Required action
From the material beneath, pull every line with the word "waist".

Supplied information below:

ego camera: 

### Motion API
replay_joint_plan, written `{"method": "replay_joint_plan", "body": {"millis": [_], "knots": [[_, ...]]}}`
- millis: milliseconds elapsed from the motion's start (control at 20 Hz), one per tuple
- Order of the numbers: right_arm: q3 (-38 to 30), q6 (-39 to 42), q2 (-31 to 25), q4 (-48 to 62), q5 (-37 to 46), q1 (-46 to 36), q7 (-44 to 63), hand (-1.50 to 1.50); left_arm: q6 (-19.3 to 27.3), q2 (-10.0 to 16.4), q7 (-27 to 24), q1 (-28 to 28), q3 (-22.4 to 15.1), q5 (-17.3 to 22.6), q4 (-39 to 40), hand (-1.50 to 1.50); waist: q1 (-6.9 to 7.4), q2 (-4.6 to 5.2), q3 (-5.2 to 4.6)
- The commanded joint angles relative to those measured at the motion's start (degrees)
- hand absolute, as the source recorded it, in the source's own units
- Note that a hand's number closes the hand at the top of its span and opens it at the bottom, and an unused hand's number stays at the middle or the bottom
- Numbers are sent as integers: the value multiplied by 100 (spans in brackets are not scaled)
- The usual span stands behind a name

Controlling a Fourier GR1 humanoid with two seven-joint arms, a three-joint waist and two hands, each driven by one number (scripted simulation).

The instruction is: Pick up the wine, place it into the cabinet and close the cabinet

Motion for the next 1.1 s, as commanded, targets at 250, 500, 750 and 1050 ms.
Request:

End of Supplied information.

Output for this exercise
- Order of the numbers: right_arm: q3 (-38 to 30), q6 (-39 to 42), q2 (-31 to 25), q4 (-48 to 62), q5 (-37 to 46), q1 (-46 to 36), q7 (-44 to 63), hand (-1.50 to 1.50); left_arm: q6 (-19.3 to 27.3), q2 (-10.0 to 16.4), q7 (-27 to 24), q1 (-28 to 28), q3 (-22.4 to 15.1), q5 (-17.3 to 22.6), q4 (-39 to 40), hand (-1.50 to 1.50); waist: q1 (-6.9 to 7.4), q2 (-4.6 to 5.2), q3 (-5.2 to 4.6)
Controlling a Fourier GR1 humanoid with two seven-joint arms, a three-joint waist and two hands, each driven by one number (scripted simulation).

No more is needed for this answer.